Quick Miso Sauce
A versatile 5-minute sauce with umami-rich miso, creamy almond butter, and fresh aromatics. Perfect for salads, noodles, grain bowls, and stir-fries.
Prep Time 5 minutes mins
Total Time 5 minutes mins
Course Condiment, Sauce, Dressing
Cuisine Japanese, Asian
Servings 7
Calories 60 kcal
- 3 tablespoons white miso paste mellow or sweet variety
- 2 tablespoons plain rice vinegar unseasoned
- 2 tablespoons smooth almond butter unsalted preferred
- 4 teaspoons pure maple syrup
- 1 thumb-size piece fresh ginger root about 1 teaspoon grated, peeled
- 1 large clove fresh garlic peeled and grated
- 2 tablespoons water adjust for desired consistency
- 1½ teaspoons soy sauce or tamari for gluten-free
- Black pepper to taste, freshly ground preferred
- 2 teaspoons toasted sesame oil optional
Combine base ingredients: Add miso paste, almond butter, rice vinegar, and maple syrup to a small mixing bowl. Whisk together until completely dissolved, about 30 seconds.

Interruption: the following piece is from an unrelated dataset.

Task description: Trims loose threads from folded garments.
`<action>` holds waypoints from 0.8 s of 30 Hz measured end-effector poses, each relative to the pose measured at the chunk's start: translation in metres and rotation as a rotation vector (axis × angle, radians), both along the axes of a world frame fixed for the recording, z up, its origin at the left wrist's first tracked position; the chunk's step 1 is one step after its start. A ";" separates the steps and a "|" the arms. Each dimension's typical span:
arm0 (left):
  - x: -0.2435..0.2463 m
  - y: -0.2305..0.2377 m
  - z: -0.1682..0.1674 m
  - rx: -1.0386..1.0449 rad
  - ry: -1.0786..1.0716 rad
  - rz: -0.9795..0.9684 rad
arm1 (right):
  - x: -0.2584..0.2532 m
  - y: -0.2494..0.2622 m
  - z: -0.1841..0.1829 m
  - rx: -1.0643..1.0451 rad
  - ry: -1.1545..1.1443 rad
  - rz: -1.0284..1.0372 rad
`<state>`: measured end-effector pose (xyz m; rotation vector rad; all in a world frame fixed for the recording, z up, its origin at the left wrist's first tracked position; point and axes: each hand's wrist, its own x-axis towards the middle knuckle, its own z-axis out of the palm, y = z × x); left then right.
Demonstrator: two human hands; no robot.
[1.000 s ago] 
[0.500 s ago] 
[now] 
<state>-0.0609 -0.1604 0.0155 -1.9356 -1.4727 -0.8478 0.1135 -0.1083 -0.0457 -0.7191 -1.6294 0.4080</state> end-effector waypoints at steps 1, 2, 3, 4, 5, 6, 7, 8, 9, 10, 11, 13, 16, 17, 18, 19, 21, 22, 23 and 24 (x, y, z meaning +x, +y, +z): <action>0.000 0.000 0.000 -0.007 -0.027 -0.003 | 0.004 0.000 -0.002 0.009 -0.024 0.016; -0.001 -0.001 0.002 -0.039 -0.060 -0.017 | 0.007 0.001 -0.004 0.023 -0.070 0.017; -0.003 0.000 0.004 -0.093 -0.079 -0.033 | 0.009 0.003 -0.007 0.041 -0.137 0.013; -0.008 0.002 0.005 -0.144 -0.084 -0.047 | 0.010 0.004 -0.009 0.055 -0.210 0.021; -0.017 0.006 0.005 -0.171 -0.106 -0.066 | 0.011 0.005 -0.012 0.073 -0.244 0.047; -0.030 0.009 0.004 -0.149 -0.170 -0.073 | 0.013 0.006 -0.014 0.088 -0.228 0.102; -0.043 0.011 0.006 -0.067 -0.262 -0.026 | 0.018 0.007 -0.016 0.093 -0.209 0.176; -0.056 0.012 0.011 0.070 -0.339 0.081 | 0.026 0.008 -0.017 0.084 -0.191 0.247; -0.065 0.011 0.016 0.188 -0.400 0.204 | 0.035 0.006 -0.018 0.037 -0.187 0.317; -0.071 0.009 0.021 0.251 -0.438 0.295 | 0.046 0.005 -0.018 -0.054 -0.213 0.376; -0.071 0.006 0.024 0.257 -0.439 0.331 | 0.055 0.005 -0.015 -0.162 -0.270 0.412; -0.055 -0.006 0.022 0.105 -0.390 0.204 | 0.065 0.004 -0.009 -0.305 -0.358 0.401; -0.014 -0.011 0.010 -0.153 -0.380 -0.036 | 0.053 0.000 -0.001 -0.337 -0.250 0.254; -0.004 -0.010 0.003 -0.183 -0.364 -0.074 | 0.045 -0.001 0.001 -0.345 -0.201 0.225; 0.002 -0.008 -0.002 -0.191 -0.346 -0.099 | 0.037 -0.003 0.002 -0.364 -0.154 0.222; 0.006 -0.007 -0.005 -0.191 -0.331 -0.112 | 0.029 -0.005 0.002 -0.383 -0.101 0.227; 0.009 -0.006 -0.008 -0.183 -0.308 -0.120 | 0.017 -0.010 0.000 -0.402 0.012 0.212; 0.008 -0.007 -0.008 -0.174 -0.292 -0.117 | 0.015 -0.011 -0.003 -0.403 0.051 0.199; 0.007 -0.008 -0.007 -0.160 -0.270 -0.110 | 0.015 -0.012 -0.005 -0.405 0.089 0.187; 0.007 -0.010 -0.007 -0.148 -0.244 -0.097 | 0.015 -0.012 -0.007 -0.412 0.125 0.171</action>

Prepare aromatics: Use the edge of a spoon to scrape away ginger skin. Grate ginger directly into bowl using a microplane (about 1 teaspoon). Peel and grate garlic clove the same way.
Add liquid and seasonings: Whisk in 1 tablespoon of water. Taste the sauce, then add black pepper, soy sauce, and toasted sesame oil if using. Mix well and taste again.
Adjust consistency: For a pourable dressing, add 1-2 more tablespoons of water. For a thicker dipping sauce or marinade, skip the extra water. The texture should be smooth and creamy.
Substitutions: Miso paste: Yellow miso works but is stronger; red miso is much saltier and more intense.
Almond butter: Substitute with tahini (more savory), sunflower seed butter (nut-free), or cashew butter.
Rice vinegar: Fresh lime juice can substitute in a pinch.
Maple syrup: Agave nectar works as an alternative. Storage: Store in an airtight container in the refrigerator for up to 1 week. The sauce thickens as it chills—whisk in 1-2 teaspoons of water to restore consistency.
Tips: Use room temperature ingredients for easier blending.
Grate (don't mince) ginger and garlic for even flavor distribution.
The sauce thickens as it sits; keep extra water handy to adjust.
Buy miso from the refrigerated section with minimal ingredients. Usage Ideas: Salad dressing, noodle sauce, stir-fry sauce, grain bowl dressing, vegetable dip, or marinade for roasted vegetables.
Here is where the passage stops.